Before you start tuning your server for mysql performance, you need to obtain the system information first. To do that, there are some linux command that may be useful.
top command
How to interpret the output from top command? Here you go.
- The first line is telling you that the system is up 211 days 9 hr and 38 minutes. There are 2 users using the system (from process table, they are mysql and ec users). For the last 1, 5 and 15 minutes, the load of the system shows 0.01, 0.11 and 0.21 respectively.
- The 2nd line shows you that there are 82 processes running in the system, only 1 of them are active (In the process table, S=R means Running) and 81 of them are in sleeping mode (S = S means sleeping).
- The 3rd - 5th line are very useful. It gives you the current status of our system. CPU is 99% idle. If it is not, you want to find out who is using it. The process table is sort by %CPU (if you have dual core processor, the % here can reach 200). In term of memory, the total memory in the system is around 4G in total. As you can see, 3.5 G is in used. For our mysql instance, it is using 1.2G of memory that is about 32% of the used memory. Another interesting thing to examine is the swap memory. There is 2G of swap memory allocated in this system and the system barely uses it. It is good because system takes time to swap in and out the data from memory to disk and vice versa.
- Troubleshooting: When you see mysql process is taking high %CPU - CPU-bound, there may be queries costing intensive cpu cycles. You can look into it via mysql administrative commands. When you see high % of IO wait - ie. IO-bound, you may have inefficient queries that cause mysql reading too many rows to locate the data you are interested in. In system level, you could reduce the # of IO via better use of memory/buffer or reduce the seek time via faster disk and less random data storage.
Other linux commands
- more /proc/version (check linux os version)

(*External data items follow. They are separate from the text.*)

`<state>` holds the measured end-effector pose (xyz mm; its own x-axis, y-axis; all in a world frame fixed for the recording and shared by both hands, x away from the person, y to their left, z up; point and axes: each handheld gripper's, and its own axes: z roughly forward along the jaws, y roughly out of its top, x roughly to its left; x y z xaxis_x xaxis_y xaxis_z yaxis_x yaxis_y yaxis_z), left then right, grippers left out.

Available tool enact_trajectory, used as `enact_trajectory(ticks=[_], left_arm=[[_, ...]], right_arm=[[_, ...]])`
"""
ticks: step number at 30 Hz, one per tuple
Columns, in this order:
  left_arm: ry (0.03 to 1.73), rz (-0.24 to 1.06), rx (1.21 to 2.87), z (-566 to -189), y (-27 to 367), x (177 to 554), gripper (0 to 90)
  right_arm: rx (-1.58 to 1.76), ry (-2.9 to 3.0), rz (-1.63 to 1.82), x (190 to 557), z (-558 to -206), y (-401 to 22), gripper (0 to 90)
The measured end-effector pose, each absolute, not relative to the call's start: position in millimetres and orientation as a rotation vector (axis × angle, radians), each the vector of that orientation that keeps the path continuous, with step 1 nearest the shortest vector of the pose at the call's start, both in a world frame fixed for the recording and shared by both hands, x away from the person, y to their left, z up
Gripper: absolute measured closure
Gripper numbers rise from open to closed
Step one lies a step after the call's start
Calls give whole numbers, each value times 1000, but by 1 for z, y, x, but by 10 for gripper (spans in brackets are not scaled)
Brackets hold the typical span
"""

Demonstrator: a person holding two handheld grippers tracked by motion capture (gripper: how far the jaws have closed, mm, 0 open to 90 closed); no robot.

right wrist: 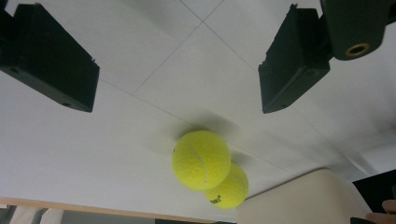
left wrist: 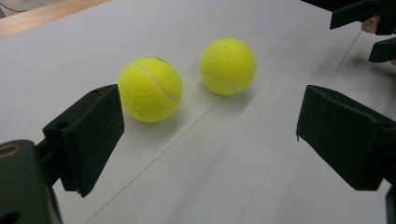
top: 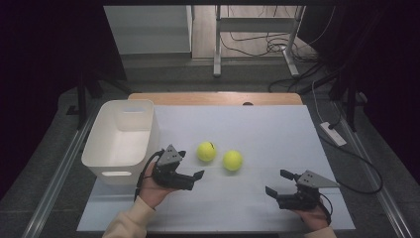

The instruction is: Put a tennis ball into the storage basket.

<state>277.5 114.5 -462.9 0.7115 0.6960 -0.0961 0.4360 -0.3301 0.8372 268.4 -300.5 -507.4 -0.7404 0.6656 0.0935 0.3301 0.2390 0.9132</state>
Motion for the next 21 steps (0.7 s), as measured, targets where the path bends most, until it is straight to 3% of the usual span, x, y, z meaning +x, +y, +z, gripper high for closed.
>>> enact_trajectory(ticks=[21], left_arm=[[911,371,2020,-455,106,300,56]], right_arm=[[926,2205,1501,268,-508,-300,122]])
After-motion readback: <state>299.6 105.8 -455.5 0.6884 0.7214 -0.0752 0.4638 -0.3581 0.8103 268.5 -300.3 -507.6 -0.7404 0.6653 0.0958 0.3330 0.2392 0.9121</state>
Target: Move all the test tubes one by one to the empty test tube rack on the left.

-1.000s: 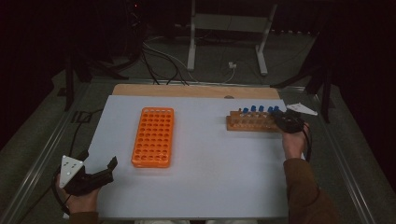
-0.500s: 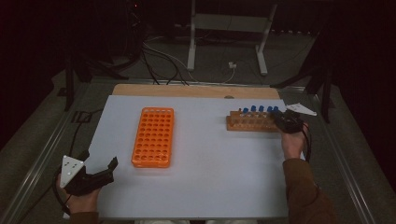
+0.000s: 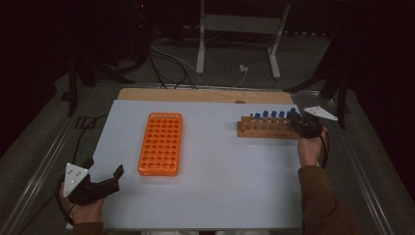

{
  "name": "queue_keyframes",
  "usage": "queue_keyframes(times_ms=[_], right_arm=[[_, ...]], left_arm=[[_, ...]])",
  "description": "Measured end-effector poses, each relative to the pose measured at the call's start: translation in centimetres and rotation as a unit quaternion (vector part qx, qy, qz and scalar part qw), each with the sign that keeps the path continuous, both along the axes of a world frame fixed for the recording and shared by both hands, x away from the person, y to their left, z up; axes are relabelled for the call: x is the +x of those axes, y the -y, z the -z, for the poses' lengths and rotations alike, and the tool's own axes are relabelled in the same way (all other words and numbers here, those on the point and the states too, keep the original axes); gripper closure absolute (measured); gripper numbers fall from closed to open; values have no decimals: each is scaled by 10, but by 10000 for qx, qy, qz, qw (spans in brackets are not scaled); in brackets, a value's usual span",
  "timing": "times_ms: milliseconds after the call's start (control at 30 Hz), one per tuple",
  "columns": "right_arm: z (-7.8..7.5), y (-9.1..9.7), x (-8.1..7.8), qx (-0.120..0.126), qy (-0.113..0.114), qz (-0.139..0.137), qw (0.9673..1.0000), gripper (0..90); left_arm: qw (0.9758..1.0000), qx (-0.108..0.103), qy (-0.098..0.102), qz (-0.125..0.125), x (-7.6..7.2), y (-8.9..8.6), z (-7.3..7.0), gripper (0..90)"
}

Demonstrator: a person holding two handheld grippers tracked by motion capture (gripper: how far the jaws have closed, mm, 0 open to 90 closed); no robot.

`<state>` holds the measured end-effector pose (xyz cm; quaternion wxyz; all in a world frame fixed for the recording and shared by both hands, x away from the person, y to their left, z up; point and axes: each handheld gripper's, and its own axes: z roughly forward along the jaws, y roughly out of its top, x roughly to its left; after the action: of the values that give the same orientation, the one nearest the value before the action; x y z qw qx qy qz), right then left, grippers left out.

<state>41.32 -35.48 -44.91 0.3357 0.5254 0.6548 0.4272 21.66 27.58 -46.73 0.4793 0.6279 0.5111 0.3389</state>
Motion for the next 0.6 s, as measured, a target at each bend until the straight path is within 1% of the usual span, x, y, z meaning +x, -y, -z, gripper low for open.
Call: queue_keyframes(times_ms=[100, 267, 433, 500, 600], right_arm=[[-5, 1, -2, 15, 69, -8, 10000, 768], [-19, 0, -6, -13, 243, -44, 9997, 768], [-34, -2, -11, -42, 410, -154, 9990, 768], [-37, -2, -12, -59, 417, -197, 9989, 768], [-38, -3, -15, -51, 421, -250, 9988, 768]], left_arm=[[10000, 1, -7, 6, 1, 1, 1, 5], [10000, 18, -27, 18, 1, 2, 1, 6], [10000, 15, -56, 62, 3, 5, -1, 6], [9999, 48, -70, 81, 4, 7, -3, 6], [9998, 27, -58, 167, 7, 12, -7, 6]])
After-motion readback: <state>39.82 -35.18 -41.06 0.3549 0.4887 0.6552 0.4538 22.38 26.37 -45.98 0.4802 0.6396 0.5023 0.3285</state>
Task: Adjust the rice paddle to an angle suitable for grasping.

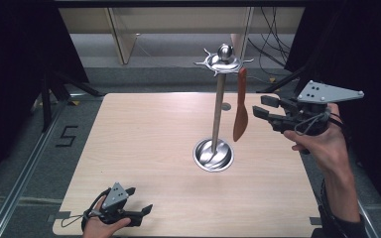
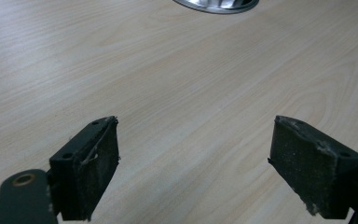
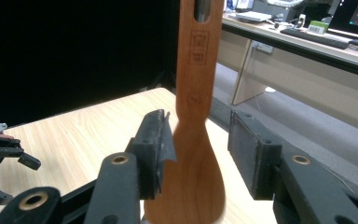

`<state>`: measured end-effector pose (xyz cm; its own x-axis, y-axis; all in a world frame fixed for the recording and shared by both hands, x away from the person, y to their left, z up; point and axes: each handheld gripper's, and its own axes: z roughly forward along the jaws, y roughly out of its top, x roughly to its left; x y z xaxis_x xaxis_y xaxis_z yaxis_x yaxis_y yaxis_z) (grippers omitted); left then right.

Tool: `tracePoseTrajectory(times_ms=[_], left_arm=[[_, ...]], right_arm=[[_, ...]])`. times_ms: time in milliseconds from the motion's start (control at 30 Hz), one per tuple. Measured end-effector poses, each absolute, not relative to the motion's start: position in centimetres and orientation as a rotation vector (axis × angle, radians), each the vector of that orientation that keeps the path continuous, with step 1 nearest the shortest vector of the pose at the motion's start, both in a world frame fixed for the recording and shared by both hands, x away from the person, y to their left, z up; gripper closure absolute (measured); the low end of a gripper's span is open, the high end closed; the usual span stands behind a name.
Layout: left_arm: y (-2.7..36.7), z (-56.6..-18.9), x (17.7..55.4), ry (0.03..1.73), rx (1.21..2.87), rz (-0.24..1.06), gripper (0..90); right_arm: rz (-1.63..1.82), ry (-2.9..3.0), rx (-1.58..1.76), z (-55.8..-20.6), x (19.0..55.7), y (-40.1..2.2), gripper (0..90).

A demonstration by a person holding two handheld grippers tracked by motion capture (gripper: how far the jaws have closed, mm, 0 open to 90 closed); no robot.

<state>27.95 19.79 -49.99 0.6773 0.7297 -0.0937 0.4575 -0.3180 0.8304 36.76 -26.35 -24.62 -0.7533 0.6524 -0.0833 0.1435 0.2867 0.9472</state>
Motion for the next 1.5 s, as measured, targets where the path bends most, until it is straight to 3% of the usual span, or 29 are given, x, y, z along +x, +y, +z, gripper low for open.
tracePoseTrajectory(times_ms=[633, 1033, 1500], left_arm=[[19.8, -49.9, 27.9, 0.921, 1.978, 0.379, 14.9], [19.8, -50.0, 27.9, 0.926, 1.971, 0.377, 14.9], [19.7, -50.0, 27.9, 0.931, 1.961, 0.375, 14.9]], right_arm=[[1.486, 2.110, 0.759, -27.5, 36.0, -27.8, 54.2], [1.494, 2.098, 0.770, -29.3, 36.0, -27.6, 43.5], [1.494, 2.130, 0.836, -31.1, 35.3, -27.7, 40.2]])
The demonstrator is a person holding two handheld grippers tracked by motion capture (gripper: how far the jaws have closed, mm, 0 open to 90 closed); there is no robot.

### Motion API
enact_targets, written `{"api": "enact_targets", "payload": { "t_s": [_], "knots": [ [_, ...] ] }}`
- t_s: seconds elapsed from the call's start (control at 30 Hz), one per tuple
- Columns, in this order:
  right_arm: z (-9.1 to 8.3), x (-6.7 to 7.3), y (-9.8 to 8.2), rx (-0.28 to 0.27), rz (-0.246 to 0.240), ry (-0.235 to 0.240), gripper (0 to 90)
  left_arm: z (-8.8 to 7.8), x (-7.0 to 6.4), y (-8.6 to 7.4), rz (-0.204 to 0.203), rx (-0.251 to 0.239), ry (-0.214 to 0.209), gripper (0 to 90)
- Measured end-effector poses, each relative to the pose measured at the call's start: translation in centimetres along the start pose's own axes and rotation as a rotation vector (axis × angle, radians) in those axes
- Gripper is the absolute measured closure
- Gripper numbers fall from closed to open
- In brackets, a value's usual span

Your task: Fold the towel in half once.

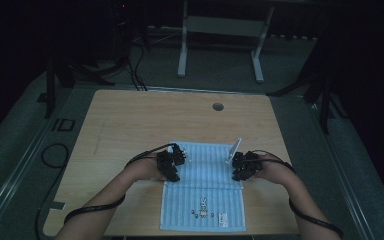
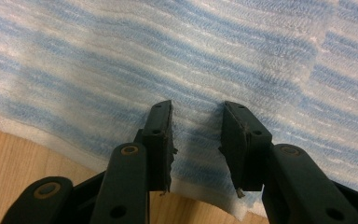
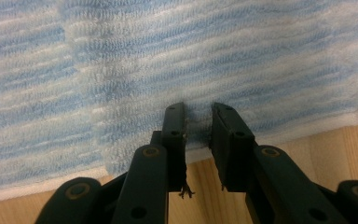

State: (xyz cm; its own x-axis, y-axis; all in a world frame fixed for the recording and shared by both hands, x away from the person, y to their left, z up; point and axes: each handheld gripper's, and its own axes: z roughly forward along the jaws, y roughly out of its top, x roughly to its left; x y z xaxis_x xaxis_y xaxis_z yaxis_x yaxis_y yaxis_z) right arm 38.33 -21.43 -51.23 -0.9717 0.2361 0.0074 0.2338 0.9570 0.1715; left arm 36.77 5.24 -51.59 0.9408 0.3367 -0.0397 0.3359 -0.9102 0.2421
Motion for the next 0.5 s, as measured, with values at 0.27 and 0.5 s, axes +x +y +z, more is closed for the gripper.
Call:
{"api": "enact_targets", "payload": {
  "t_s": [0.27,0.5],
  "knots": [
    [-0.1,0.4,0.2,0.023,-0.022,0.01,71.9,-0.4,0.2,0.0,-0.007,0.002,-0.02,62.4],
    [-2.7,-1.5,1.6,0.088,-0.113,-0.03,65.9,-3.3,2.2,0.4,-0.048,0.0,0.042,58.1]
  ]
}}
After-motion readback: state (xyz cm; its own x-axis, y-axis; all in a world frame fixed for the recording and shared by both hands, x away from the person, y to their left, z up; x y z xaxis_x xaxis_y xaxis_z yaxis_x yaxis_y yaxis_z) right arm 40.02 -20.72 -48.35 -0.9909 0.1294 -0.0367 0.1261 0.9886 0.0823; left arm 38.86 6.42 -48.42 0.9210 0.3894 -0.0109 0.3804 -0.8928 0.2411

- more /proc/cpuinfo (for dual processor with speed 2.80MHz: cpu core = 2, processor = 1, cpu MHz = 2.80)
Look under the hood
First you need to understand how mysql uses the memory. Most of the memory mysql allocates is used for various internal buffers and caches. These buffers fall into 2 major groups: global vs per-connection buffers. The 2 most important global buffers are MyISAM key buffer (key_buffer_size) and InnoDB’s buffer pool (innodb_buffer_pool_size). For MyISAM, remember that msyql doesn’t cache row data but the index block. So, the less often mysql needs to hit the disk to scan a table’s index, the faster the queries will be. In practice, OS may somehow help you out via caching some row data in cache. Even this, if possible, consider making the key buffer large enough to hold the indexes for your most actively used tables. By adding up the size of the .MYI files for the tables, you will have a good idea to set the buffer. For InnoDB, both cache index and row data are together in its buffer pool via using the clustered indexes. S0 if the table size is not large, you will achieve the best performance via storing the whole table in cache because you don’t need to do any IO. However, if you modify the data in the table, you need to sync up your disk either per min or per commit.
Allocate enough memory for mysql
min_memory_needed = global_buffers + (thread_buffers * max_connections)
thread_buffers includes:
- sort_buffer
- myisam_sort_buffer
- read_buffer
- join_buffer
- read_rnd_buffer
global_buffers includes:
- key_buffer
- innodb_buffer_pool
- innodb_log_buffer
- innodb_additional_mem_pool
- net_buffer
When there are large number of concurrent users like 300-400, a particular nasty series of events may happen. The reason is large number of threads need to allocate additional memory, it can cause mysql to allocate so much memory that the OS begins swapping, which causes performance to degrade further, which means that each query takes longer to complete. With queries running more slowly, the odds of more threads needing memory increases. It is a vicious spiral. The only solution is to restore balance between the system’s memory and mysql’s memory needs. That means doing one of the following:
- Add more memory
- Decrease max_connections
- Decrease some of the per-thread buffer sizes
Be proactive, monitor memory use on your server.